Work request:
Only the lines containing "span" should appear in the answer, copied from the listing below.
+ + + + + + +
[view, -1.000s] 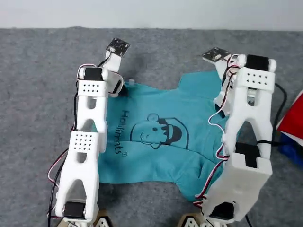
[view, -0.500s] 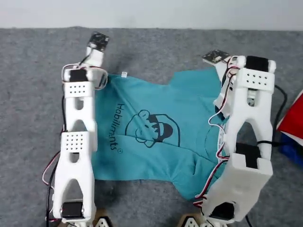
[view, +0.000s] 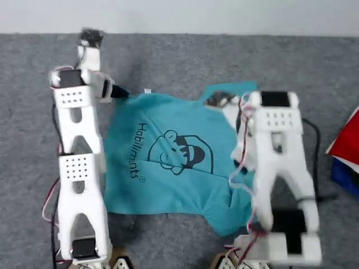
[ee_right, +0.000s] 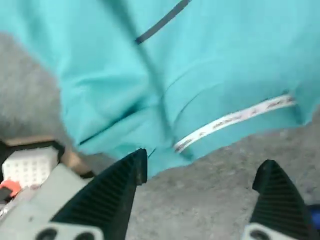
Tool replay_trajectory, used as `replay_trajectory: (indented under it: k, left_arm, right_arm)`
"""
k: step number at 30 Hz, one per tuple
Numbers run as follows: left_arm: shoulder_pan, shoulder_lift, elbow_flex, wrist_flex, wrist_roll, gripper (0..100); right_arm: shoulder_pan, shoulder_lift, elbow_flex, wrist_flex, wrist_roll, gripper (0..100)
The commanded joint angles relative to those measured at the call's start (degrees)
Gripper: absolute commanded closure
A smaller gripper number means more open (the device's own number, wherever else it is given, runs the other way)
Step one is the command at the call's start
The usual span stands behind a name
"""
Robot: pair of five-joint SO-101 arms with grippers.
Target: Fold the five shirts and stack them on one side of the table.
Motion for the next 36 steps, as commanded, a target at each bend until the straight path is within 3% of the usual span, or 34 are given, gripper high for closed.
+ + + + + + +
Answer section:
The usual span stands behind a name
Motion for the next 36 steps, as commanded, a target at each bend until the straight path is within 3% of the usual span, or 34 are given, gripper high for closed.

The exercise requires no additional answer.